● **Requirement**: Retype, without any change, the line that contains "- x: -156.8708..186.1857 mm" and every line that follows it to the end of the entries, and nothing else.
▬▬▬▬▬▬
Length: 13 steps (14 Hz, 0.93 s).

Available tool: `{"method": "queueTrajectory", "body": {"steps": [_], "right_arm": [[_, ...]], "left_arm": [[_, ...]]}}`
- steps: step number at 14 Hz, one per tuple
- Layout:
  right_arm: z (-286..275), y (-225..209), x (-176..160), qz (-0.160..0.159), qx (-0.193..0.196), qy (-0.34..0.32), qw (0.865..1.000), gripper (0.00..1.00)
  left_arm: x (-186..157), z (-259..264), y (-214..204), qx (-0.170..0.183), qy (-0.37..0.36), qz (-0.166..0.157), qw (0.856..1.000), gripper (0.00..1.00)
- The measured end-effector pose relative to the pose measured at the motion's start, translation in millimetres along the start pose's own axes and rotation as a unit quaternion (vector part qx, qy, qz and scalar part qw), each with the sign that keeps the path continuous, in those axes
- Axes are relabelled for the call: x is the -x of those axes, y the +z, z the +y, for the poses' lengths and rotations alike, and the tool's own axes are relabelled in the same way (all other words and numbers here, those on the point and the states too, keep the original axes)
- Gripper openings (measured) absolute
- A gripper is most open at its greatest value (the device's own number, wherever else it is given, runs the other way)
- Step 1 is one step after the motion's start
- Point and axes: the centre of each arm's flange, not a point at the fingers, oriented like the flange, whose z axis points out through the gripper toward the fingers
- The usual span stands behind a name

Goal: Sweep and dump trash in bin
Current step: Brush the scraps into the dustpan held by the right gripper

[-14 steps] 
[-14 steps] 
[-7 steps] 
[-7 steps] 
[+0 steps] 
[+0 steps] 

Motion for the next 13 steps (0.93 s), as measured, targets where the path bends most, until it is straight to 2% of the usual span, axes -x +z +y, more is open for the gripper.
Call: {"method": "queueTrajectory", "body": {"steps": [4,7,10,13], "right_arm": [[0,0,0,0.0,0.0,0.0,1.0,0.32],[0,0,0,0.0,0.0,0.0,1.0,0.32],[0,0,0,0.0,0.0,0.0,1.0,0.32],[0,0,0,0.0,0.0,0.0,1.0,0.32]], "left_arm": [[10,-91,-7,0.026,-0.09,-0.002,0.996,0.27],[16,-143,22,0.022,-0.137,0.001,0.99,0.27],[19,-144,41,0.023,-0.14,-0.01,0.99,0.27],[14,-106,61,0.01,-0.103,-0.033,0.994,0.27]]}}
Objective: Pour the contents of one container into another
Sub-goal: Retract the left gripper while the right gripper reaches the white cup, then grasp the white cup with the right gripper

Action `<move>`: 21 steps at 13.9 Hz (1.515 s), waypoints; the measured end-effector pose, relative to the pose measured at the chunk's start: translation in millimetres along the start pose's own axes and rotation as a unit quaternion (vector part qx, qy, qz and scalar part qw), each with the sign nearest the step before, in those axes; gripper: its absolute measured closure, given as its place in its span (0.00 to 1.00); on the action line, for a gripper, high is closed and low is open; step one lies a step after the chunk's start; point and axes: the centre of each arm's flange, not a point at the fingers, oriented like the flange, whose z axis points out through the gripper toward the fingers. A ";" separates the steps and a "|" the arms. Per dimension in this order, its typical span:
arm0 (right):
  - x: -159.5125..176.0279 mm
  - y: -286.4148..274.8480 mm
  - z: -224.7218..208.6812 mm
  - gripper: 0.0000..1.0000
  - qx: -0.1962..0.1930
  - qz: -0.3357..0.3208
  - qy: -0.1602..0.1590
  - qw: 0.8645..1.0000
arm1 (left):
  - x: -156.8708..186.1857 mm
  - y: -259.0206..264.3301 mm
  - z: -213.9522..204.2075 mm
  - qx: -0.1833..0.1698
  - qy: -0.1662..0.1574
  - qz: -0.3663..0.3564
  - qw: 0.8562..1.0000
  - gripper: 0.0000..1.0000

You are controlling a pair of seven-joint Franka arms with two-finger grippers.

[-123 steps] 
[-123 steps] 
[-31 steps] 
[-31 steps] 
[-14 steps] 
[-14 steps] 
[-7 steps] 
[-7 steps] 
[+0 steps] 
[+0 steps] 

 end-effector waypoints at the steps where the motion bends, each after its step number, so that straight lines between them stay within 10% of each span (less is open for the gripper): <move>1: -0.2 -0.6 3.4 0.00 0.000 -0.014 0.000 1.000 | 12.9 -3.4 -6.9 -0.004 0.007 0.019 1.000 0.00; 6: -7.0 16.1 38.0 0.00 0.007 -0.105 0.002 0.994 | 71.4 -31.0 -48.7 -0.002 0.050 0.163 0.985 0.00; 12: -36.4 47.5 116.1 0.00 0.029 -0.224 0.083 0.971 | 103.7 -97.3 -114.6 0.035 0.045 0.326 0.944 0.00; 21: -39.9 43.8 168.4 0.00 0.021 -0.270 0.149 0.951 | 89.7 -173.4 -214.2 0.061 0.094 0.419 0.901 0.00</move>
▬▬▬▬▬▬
● **Solution for this problem**:
  - x: -156.8708..186.1857 mm
  - y: -259.0206..264.3301 mm
  - z: -213.9522..204.2075 mm
  - qx: -0.1833..0.1698
  - qy: -0.1662..0.1574
  - qz: -0.3663..0.3564
  - qw: 0.8562..1.0000
  - gripper: 0.0000..1.0000

You are controlling a pair of seven-joint Franka arms with two-finger grippers.

[-123 steps] 
[-123 steps] 
[-31 steps] 
[-31 steps] 
[-14 steps] 
[-14 steps] 
[-7 steps] 
[-7 steps] 
[+0 steps] 
[+0 steps] 

 end-effector waypoints at the steps where the motion bends, each after its step number, so that straight lines between them stay within 10% of each span (less is open for the gripper): <move>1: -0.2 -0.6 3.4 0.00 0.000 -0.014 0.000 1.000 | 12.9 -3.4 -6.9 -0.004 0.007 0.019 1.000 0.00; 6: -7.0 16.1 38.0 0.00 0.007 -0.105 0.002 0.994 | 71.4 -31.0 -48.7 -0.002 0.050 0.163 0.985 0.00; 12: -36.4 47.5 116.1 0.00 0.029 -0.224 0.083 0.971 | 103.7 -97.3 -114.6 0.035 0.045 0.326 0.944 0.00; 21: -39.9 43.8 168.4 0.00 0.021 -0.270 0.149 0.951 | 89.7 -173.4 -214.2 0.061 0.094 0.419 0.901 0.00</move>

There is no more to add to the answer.